After a strong showing in the individual time trial which kicked off the Giro d'Italia, Bookwalter also showed well on day one of the Tour, in its prologue. He finished in 11th place, after having been provisionally in the top five for most of the day, clocking in 35 seconds off the winning time of Fabian Cancellara. Evans was 23rd, a further four seconds back. After the peloton mostly finished together over the first two road race stages, the cobblestones visited in stage 3 broke the race open. Only six riders finished the stage together as the leading group on the road.
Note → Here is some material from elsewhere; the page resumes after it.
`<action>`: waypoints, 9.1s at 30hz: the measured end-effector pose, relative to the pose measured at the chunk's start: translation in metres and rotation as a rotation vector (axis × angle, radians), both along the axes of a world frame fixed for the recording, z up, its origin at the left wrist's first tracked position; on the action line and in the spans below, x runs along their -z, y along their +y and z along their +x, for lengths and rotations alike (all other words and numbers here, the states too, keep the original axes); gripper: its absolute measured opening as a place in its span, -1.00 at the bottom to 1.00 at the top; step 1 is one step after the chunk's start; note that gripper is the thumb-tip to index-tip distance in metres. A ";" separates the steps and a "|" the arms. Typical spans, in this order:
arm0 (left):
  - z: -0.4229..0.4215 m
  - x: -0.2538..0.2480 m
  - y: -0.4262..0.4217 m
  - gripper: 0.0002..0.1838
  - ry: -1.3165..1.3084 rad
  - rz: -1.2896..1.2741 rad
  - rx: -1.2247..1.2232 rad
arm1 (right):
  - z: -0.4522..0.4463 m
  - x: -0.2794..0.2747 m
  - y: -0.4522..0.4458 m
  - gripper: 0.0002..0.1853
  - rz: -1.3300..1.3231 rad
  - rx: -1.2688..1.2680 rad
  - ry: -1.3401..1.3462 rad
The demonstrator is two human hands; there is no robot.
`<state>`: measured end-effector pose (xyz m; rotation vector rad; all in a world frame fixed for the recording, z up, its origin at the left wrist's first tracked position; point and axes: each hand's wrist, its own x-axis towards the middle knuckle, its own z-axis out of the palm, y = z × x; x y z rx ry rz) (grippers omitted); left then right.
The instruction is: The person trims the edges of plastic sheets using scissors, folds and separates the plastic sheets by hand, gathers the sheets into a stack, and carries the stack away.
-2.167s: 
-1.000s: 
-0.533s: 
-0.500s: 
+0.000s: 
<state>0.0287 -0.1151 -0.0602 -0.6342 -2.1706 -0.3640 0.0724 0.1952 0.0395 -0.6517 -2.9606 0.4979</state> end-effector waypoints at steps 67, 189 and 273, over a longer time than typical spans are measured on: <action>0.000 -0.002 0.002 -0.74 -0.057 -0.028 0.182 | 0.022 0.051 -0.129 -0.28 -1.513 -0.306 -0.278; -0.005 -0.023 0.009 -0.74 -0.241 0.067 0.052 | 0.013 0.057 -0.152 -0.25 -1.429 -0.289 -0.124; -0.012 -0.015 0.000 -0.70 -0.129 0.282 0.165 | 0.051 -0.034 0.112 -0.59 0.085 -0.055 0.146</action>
Evans was part of this group, gaining solid time on his rivals - 53 seconds against Bradley Wiggins, Denis Menchov, and Alexander Vinokourov, a minute and 13 seconds against Alberto Contador, and over two minutes against Lance Armstrong. He sat in third place overall after the day, still 39 seconds behind Cancellara as race leader, as Cancellara had also finished with the first group in stage 3. The race's overall standings did not change again until stage 7, a medium mountain seventh stage to Station des Rousses in the Jura. A breakaway took the day's honors, and Evans moved up to second overall. In the first Alpine stage the next day, the race's elite (with the notable exception of Armstrong) contested the stage as the first group on the road. Andy Schleck and Samuel Sánchez attacked within the stage's final kilometer and gained 10 seconds against the other overall favorites, including Evans, with Schleck winning the stage. Evans did, however, assume the race leadership and the yellow jersey with the day's results.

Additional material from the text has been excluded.